Debra Wasser: Rachel, do you want to maybe take that one?
Rachel Glaser: I can start, and I’d love just to weigh in. So I think one of the things that is really resonating with people through our marketing is why to come to Etsy and when to come to Etsy. And so we've talked before in the past about thinking about Etsy, not just for the cushions, but for the couch. And as we see more in the increase of habitual buyers and the significant increase in frequency, that's an example of people coming and really understanding the breadth of product that Etsy has to offer. I’ll also mention that the average order values are higher in Reverb, for instance. So as Reverb also grows, we get increase in higher spending items there as well. Higher average order values may imply that we have higher – some higher margin to invest there with our marketing. And so that works – the whole ecosystem will work positively in that regard. To date, though, the primary growth we've gotten from GMS has been more visits and higher conversion rates, and that's where our efforts have really focused.
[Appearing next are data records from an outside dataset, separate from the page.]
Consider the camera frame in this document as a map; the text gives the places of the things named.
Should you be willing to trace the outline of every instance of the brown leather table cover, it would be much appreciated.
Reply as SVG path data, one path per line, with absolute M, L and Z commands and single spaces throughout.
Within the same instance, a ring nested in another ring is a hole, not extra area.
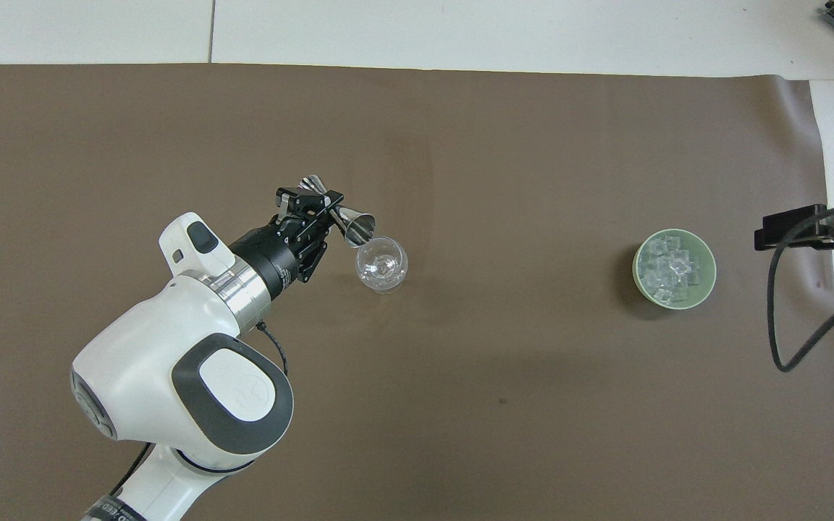
M 375 294 L 331 236 L 268 320 L 287 436 L 186 518 L 834 519 L 834 330 L 775 370 L 751 241 L 825 201 L 806 82 L 240 65 L 0 66 L 0 519 L 82 517 L 138 452 L 70 363 L 168 280 L 165 225 L 233 241 L 308 174 L 410 274 Z M 632 283 L 666 227 L 716 256 L 693 310 Z M 789 356 L 834 286 L 785 257 Z

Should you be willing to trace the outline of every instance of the thick black cable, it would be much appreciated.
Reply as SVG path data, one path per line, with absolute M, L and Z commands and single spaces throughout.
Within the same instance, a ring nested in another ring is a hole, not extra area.
M 279 356 L 282 357 L 282 372 L 285 373 L 285 376 L 288 376 L 288 359 L 285 358 L 285 352 L 282 350 L 282 344 L 279 343 L 278 340 L 275 339 L 275 336 L 272 333 L 269 333 L 268 327 L 266 327 L 265 322 L 260 322 L 256 324 L 256 329 L 265 333 L 266 336 L 269 337 L 269 340 L 272 340 L 272 343 L 275 344 L 275 349 L 279 350 Z
M 774 359 L 775 366 L 777 366 L 778 370 L 781 370 L 782 373 L 788 373 L 790 370 L 794 369 L 794 367 L 796 367 L 797 364 L 804 359 L 804 356 L 806 356 L 806 354 L 813 349 L 813 346 L 821 340 L 825 333 L 834 327 L 834 313 L 832 313 L 832 316 L 830 316 L 820 327 L 818 327 L 817 330 L 814 331 L 813 334 L 811 334 L 807 341 L 804 342 L 804 345 L 802 345 L 798 352 L 794 354 L 790 362 L 787 362 L 786 364 L 782 363 L 780 359 L 780 352 L 778 352 L 778 337 L 775 333 L 774 324 L 774 284 L 775 275 L 778 272 L 778 261 L 780 260 L 781 254 L 784 250 L 790 246 L 794 238 L 797 238 L 797 235 L 801 234 L 801 232 L 806 230 L 806 228 L 811 227 L 818 221 L 832 216 L 834 216 L 834 208 L 822 211 L 798 222 L 798 224 L 792 227 L 790 231 L 787 231 L 787 234 L 784 234 L 784 237 L 781 237 L 781 240 L 778 242 L 778 246 L 775 247 L 774 256 L 771 257 L 771 266 L 768 268 L 767 274 L 767 333 L 768 341 L 771 344 L 771 358 Z
M 137 458 L 135 459 L 135 461 L 133 461 L 132 464 L 130 464 L 130 468 L 128 469 L 128 471 L 125 473 L 125 475 L 123 475 L 122 478 L 120 478 L 120 481 L 118 482 L 118 484 L 115 485 L 115 488 L 113 488 L 109 492 L 110 496 L 115 495 L 115 493 L 118 492 L 120 488 L 125 484 L 128 478 L 130 478 L 130 475 L 133 474 L 133 471 L 137 470 L 137 467 L 140 466 L 141 462 L 143 461 L 143 458 L 146 457 L 146 452 L 149 451 L 151 447 L 153 447 L 153 443 L 145 443 L 143 445 L 140 454 L 137 454 Z

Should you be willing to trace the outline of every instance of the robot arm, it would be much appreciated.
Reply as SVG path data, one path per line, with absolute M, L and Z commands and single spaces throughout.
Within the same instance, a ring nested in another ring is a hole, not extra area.
M 179 519 L 205 489 L 285 434 L 291 385 L 238 337 L 293 281 L 311 279 L 333 224 L 350 246 L 371 238 L 374 218 L 342 200 L 311 176 L 302 188 L 280 188 L 280 212 L 229 247 L 194 213 L 160 235 L 172 280 L 73 360 L 73 393 L 90 421 L 111 439 L 155 444 L 89 518 Z

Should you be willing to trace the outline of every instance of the clear glass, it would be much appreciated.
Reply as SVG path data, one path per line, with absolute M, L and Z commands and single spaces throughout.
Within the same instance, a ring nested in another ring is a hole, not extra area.
M 408 274 L 408 254 L 389 237 L 374 237 L 356 252 L 356 273 L 378 293 L 396 290 Z

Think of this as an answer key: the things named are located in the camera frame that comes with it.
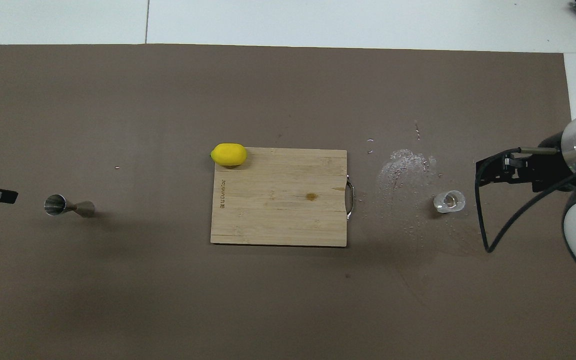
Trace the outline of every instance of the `wooden cutting board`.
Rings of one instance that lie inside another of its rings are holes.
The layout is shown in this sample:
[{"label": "wooden cutting board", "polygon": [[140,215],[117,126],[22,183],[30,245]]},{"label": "wooden cutting board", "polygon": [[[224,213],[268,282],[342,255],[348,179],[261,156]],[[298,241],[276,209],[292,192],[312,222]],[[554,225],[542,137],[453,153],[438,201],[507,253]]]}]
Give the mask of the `wooden cutting board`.
[{"label": "wooden cutting board", "polygon": [[345,150],[247,147],[215,164],[210,242],[346,246]]}]

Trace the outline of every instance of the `clear glass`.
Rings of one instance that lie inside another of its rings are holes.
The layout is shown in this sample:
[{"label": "clear glass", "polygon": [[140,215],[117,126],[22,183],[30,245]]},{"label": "clear glass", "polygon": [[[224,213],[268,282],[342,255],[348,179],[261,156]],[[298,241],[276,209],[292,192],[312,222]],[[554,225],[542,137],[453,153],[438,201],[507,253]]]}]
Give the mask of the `clear glass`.
[{"label": "clear glass", "polygon": [[461,191],[451,190],[434,197],[434,208],[442,214],[459,212],[466,206],[466,197]]}]

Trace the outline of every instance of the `jigger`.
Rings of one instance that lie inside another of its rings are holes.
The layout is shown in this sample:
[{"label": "jigger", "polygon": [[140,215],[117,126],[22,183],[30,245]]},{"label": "jigger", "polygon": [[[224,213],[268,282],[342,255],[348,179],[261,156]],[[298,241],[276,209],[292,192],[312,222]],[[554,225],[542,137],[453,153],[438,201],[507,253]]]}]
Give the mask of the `jigger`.
[{"label": "jigger", "polygon": [[50,216],[57,216],[67,212],[76,212],[84,218],[95,214],[95,205],[90,201],[71,203],[61,194],[51,194],[43,203],[43,209]]}]

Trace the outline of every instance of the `lemon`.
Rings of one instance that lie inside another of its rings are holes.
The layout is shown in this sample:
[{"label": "lemon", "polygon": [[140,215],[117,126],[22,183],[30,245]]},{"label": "lemon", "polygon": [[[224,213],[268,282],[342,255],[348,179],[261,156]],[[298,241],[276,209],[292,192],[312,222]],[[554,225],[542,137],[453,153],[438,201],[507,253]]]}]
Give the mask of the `lemon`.
[{"label": "lemon", "polygon": [[238,143],[220,143],[210,152],[210,157],[224,167],[240,166],[246,161],[246,148]]}]

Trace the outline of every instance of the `cutting board handle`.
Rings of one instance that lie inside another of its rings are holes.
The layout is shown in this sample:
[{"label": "cutting board handle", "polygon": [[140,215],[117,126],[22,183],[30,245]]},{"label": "cutting board handle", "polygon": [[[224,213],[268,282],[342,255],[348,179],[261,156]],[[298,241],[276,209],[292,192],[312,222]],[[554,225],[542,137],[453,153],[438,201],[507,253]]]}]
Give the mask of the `cutting board handle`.
[{"label": "cutting board handle", "polygon": [[355,209],[355,187],[353,183],[350,182],[350,175],[345,175],[345,187],[350,189],[350,209],[348,209],[348,205],[345,206],[345,219],[350,220],[350,215],[353,213]]}]
And that's where we're getting a lot of the value creation from the marketing investment.
Joshua Silverman: I'll only add that I agree with your thesis. If you look at something like SimilarWeb, it says that Etsy and Wayfair are pretty comparable in terms of visits per unique visitor per month or per quarter. But in eBay is 3x our level. And Wayfair is only home furnishings. Etsy is across many, many categories. So it stands to reason that we would look more like an eBay than we would like a Wayfair. So I agree that there is a lot of opportunity for us to do better. And that's about really helping our buyers understand the breadth of offering that's available on Etsy and all the different times that we can actually serve them. And we're doing more. So for example, and right now for brand new buyers, we're using video to have a brief, like welcome to Etsy moment, where we start to explain to them all the different things that we have on offer. We're doing some quizzes. Tell us the kinds of things you like, and you tend to buy, which by the way, also plants the seed for all the different things you can buy on Etsy. And then when I think about consumer sentiment, I think that over the next coming years, and we're already starting to have this, there's going to be some introspection around shopping your values and where you want to buy and who you want to support. And I think Etsy is going to do very well as people think more and more about, do I want to spend all of my e-commerce dollars with one place or do I want to support small businesses? I think people are going to want to support small businesses a little more particularly when those small businesses deliver a great experience at a fair price. And I think we can do that. I think our sellers can do that.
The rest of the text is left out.